RACHEL MARTIN, HOST:

It was a long shot that proved successful in the end. Twenty-five years ago today, a mission on Mars ended.

(SOUNDBITE OF ARCHIVED RECORDING)

UNIDENTIFIED PERSON: Scientists at NASA's Jet Propulsion Laboratory in Pasadena, Calif., have lost contact with the Pathfinder lander on Mars and are afraid the mission may be over.

MARTIN: Pathfinder's mission was only supposed to last one month. In fact, it lasted almost three. It was remarkable in many respects from the way it landed on Mars to the people who chose to work on the project. Science correspondent Joe Palca covered the Pathfinder mission for NPR. He visited the Jet Propulsion Lab recently and has this look back at the historic accomplishment.

JOE PALCA, BYLINE: Before Pathfinder, the only other time NASA successfully landed on Mars was in 1976, when the two Viking missions touched down. The Vikings were flagship missions supported by lots of engineers and technicians and buckets of money. By comparison, Pathfinder was built on a shoestring, part of NASA's faster, better, cheaper mantra at the time. It had a small team of engineers and scientists, and it used technologies that had never been tried. Many old hands at JPL shied away from the project, thinking it would never succeed. Even some of the people who did work on it were skeptical.

JENNIFER HARRIS TROSPER: We weren't sure it was going to work. I really, truly was in the camp of this may or may not work.

PALCA: Jennifer Harris Trosper was one of the young engineers on the project. Only 29 at the time, she was a flight director on landing day. She says a small team working against the odds gave the project some advantages. Everybody had a get-it-done attitude.

HARRIS TROSPER: That's just how it was. You just - you found whatever the problem was, and you got the right people, and you solved it, you know, as good as you could in the time that you had.

PALCA: She nearly didn't work on Pathfinder at all. She came to JPL straight out of college, but then decided to take a leave from the lab.

HARRIS TROSPER: I went over to the former Soviet Union - now Sevastopol, Ukraine, in the Crimea - and I taught English.

PALCA: After a while, though, she had second thoughts about leaving JPL.

HARRIS TROSPER: There was one point in time when I was, like, eating a cold chicken leg at an outdoor cafe, drinking beer at 9 a.m. in the morning. And I thought, what have I - am I ever going to get back to America? What have I done with my life?

PALCA: So she let some people at JPL know she was interested in coming back.

HARRIS TROSPER: My phone rang one day, and it was Joe Savino. He's like, hey, Jennifer, you want to do this new job? Nobody wants to take it. It's on this new mission. I can't get anybody to take it. You want to take it? I'm like, sure. I need a job.

PALCA: Another young engineer who joined the project was Rob Manning. Like Trosper, Manning's background didn't necessarily prepare him for Pathfinder. He knew a lot about electronics and software.

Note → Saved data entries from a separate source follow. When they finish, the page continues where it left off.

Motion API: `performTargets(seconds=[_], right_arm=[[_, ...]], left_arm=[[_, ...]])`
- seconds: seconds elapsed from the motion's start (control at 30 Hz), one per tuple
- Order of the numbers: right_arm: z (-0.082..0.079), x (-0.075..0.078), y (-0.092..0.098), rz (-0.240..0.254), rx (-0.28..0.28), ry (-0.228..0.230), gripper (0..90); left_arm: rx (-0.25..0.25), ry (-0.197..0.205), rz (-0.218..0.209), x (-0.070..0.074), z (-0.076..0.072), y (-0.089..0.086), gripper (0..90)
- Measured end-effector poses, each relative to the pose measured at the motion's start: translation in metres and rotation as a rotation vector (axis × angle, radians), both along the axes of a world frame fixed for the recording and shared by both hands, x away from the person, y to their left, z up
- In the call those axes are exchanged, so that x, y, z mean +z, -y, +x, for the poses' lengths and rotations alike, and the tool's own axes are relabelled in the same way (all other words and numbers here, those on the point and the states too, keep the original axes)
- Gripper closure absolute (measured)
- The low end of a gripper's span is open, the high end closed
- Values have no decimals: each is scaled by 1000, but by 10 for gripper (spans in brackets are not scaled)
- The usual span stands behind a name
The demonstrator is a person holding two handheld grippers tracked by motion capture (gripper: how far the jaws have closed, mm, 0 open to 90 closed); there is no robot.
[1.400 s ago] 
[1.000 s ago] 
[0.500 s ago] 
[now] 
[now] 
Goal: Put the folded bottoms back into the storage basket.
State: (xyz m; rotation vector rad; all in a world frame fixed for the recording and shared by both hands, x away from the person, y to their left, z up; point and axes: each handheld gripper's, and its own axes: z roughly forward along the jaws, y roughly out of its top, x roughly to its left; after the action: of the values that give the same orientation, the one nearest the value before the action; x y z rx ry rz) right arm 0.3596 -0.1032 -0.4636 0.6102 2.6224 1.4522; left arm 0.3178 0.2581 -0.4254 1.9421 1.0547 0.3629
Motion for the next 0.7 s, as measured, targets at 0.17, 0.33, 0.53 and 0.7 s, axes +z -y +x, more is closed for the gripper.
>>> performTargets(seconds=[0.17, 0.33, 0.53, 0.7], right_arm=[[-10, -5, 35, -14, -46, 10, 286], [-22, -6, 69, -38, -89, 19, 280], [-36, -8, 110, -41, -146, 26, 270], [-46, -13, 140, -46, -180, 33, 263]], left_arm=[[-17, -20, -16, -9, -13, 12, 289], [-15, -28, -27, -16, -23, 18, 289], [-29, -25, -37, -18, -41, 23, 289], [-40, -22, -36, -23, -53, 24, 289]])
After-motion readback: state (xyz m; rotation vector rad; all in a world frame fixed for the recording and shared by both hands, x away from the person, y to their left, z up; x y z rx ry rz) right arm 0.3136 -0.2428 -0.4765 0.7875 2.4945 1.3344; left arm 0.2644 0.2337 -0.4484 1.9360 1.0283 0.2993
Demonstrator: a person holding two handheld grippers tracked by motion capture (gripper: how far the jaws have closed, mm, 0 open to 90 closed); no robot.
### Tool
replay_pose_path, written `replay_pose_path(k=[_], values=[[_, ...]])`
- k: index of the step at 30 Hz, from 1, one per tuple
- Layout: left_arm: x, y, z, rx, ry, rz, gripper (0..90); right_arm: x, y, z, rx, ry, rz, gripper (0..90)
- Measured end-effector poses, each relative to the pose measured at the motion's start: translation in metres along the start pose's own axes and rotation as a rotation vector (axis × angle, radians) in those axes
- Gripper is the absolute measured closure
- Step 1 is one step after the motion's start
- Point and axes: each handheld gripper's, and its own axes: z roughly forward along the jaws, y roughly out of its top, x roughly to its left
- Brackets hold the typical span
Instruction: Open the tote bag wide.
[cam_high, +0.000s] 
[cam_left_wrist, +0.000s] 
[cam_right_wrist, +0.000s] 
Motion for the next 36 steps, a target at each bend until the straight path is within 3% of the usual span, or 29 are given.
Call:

ROB MANNING: But I really didn't know anything about parachutes. I didn't know about heat shields. I really didn't know much about, you know, the mechanics of flying through space.

PALCA: Pathfinder was going to use a simple but untried landing system. As it plunged into the Martian atmosphere on landing day, the probe would still rely on a heat shield and parachutes and small rockets to do most of the slowing, but then it was going to smack into the Martian surface, protected only by airbags, and bounce like a giant beach ball until it finally came to rest. Manning was in charge of the landing sequence. When we spoke earlier this month, we were in the Space Flight Operations building. I asked if this was where he was on landing day.

MANNING: Yes, I was upstairs, right above us in our little control room, surrounded by glass - a small group of us, maybe 10 of us in the room.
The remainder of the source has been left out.